● What needs to be done
Go through the data below and gather each line containing "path".
(Beginning of Information supplied)
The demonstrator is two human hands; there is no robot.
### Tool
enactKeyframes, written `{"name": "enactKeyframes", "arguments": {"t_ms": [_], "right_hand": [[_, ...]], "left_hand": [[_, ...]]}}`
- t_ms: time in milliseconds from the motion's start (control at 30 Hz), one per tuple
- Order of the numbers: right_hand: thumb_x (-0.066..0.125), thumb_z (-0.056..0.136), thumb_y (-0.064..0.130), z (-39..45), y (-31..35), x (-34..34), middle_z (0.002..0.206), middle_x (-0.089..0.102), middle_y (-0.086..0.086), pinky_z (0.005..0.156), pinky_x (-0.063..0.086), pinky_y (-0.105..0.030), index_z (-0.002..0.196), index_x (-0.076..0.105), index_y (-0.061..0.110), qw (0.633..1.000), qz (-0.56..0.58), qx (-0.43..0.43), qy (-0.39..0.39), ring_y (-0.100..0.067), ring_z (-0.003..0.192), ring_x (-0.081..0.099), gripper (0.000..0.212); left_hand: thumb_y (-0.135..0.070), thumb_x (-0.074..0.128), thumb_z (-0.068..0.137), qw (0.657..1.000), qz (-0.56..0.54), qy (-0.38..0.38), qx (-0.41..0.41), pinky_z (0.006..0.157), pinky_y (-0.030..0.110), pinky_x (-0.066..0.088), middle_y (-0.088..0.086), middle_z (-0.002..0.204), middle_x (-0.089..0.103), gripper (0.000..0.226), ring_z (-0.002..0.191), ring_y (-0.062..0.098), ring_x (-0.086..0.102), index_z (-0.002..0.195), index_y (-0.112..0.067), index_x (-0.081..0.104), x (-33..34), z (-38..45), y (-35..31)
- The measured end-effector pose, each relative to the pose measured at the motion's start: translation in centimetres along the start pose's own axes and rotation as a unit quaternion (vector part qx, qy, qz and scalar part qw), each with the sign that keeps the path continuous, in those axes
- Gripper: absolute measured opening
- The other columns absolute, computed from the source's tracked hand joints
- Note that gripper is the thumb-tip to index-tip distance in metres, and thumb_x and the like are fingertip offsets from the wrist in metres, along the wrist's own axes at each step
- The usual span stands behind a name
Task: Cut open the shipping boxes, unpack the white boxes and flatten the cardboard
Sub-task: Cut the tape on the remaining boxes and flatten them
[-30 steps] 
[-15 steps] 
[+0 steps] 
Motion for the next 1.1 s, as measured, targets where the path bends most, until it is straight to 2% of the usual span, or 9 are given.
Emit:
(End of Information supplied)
● Solution for this task
- The measured end-effector pose, each relative to the pose measured at the motion's start: translation in centimetres along the start pose's own axes and rotation as a unit quaternion (vector part qx, qy, qz and scalar part qw), each with the sign that keeps the path continuous, in those axes
Motion for the next 1.1 s, as measured, targets where the path bends most, until it is straight to 2% of the usual span, or 9 are given.

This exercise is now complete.